Basic text classification pipeline and deployment

Lehar Oha
Lehar Oha
Mar 27, 2019 · 5 min read

TL; DR: In instances of missing data, a rather common task is to build binary classification models for customer types based on their corresponding names. Such models can be built in a variety of ways. In this brief walk-through, we look at three distinct approaches each with a set of benefits and drawbacks. We use data from the Estonian Tax and Customs Board and deploy our final model as an open web application.

Problem statement

In most incoming bank transactions the bank is able to differentiate if a payment is coming from a private person or from some institutional (e.g. corporate) payer, here we look at the problem where this is not the case.

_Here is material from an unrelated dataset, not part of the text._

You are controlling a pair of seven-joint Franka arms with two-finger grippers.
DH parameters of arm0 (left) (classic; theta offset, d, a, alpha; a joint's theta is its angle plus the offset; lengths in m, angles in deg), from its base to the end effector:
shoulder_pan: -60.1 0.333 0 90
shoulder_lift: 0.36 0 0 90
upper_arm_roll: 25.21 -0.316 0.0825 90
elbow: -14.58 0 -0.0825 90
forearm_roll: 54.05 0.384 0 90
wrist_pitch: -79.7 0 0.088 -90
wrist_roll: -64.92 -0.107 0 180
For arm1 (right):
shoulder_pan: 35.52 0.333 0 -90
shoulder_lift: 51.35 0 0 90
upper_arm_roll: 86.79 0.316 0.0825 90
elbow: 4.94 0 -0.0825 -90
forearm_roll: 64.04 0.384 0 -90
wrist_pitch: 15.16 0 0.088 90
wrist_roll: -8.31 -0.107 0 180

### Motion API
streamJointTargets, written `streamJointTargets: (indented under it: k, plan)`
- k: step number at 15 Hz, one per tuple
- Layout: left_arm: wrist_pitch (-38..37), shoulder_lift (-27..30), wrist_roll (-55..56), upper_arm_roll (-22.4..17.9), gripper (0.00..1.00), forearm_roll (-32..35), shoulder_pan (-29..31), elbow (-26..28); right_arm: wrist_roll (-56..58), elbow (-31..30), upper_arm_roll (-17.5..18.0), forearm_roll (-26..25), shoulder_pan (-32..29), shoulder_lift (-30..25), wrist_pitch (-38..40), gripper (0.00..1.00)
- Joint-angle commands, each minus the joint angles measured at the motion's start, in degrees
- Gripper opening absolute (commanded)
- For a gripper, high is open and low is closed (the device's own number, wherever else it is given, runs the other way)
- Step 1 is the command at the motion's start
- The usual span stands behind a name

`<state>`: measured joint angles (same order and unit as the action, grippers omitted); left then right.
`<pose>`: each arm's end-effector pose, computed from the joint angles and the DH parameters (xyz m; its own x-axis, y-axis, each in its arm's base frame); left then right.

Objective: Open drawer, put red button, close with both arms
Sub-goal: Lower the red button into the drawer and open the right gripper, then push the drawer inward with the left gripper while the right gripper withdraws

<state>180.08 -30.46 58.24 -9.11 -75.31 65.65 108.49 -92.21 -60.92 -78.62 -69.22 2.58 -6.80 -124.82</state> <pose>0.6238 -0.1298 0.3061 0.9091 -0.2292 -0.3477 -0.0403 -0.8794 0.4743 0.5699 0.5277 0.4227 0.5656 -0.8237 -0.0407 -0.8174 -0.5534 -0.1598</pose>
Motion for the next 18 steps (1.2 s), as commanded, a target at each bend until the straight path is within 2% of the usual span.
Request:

Being able to create one such indicator/flag is important due to following:

  • Usage in credit models & strategic planning
  • Usage in income detection
  • Usage in payment classification (e.g. salary metric)
  • Creating better guarantees for payment comment trustworthiness (limit adversarial attacks)
  • Overall improvement of downstream use cases

Data and preprocessing

We build a binary text classification model based on public data from Estonian Tax and Customs Board (EMTA) and aim to predict from entity name if it is a private person or an institution name. Source data can be found here (we take last 8 quarters Excel files).

Selected sample of data:

Image for post
Image for post

To prepare data for modeling and reduce it’s dimensionality we apply some preprocessing to name and obtain clean_name which is actually used for predicting label/target is_institution. Here label (is_institution) is achieved by taking all self_employed as privates, additionally is_institution is encoded to 1 and privates to 0.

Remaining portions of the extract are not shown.